Work required:
Would you restate the listing word for word, with the images omitted?

Data provided:
------------------------------------------------------------------------
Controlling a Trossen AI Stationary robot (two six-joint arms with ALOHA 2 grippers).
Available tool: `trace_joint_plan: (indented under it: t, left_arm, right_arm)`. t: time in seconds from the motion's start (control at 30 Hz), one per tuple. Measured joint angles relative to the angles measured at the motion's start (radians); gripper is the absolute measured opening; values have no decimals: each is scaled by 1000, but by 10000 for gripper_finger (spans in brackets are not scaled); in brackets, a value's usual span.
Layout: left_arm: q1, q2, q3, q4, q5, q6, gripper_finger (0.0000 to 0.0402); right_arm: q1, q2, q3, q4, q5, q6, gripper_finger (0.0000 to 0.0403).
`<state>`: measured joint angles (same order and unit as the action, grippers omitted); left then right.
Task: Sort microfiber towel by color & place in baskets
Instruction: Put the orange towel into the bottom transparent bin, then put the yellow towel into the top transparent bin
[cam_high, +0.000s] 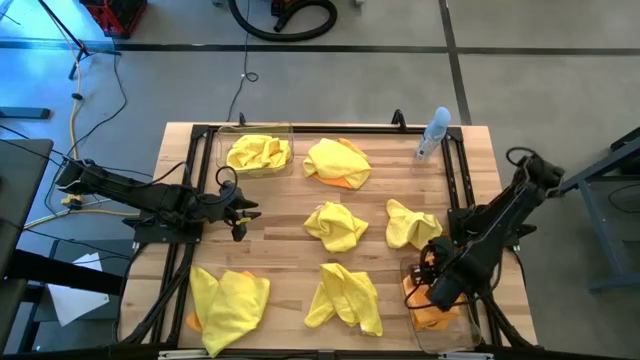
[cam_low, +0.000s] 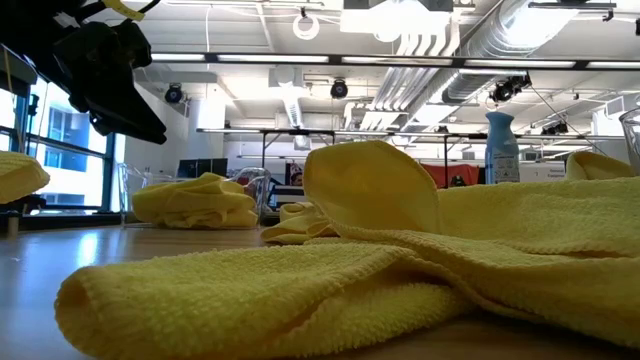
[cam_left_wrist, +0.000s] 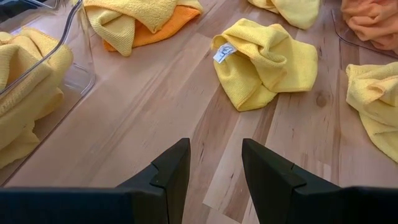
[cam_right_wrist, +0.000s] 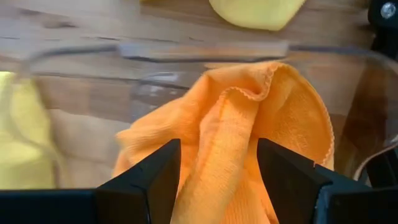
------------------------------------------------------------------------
Task result:
Controlling a Trossen AI Stationary robot (two six-joint arms with ALOHA 2 grippers).
Available tool: `trace_joint_plan: (indented under it: t, left_arm, right_arm)`. t: time in seconds from the motion's start (control at 30 Hz), one per tuple. Measured joint angles relative to the angles measured at the motion's start (radians); gripper is the absolute measured opening; values have no decimals: each is scaled by 1000, but by 10000 for gripper_finger (spans in brackets are not scaled); in brackets, a value's usual span.
Layout: left_arm: q1, q2, q3, q4, q5, q6, gripper_finger (0.0000 to 0.0402); right_arm: q1, q2, q3, q4, q5, q6, gripper_finger (0.0000 to 0.0403).
`<state>`: measured joint angles (same order and unit as the action, grippers omitted); left then right.
Task: Sort microfiber towel by color & place in baskets
Instruction: Put the orange towel into the bottom transparent bin, then put the yellow towel into the top transparent bin
[cam_high, +0.000s] 
[cam_low, +0.000s] 
[cam_left_wrist, +0.000s] 
[cam_right_wrist, +0.000s] 

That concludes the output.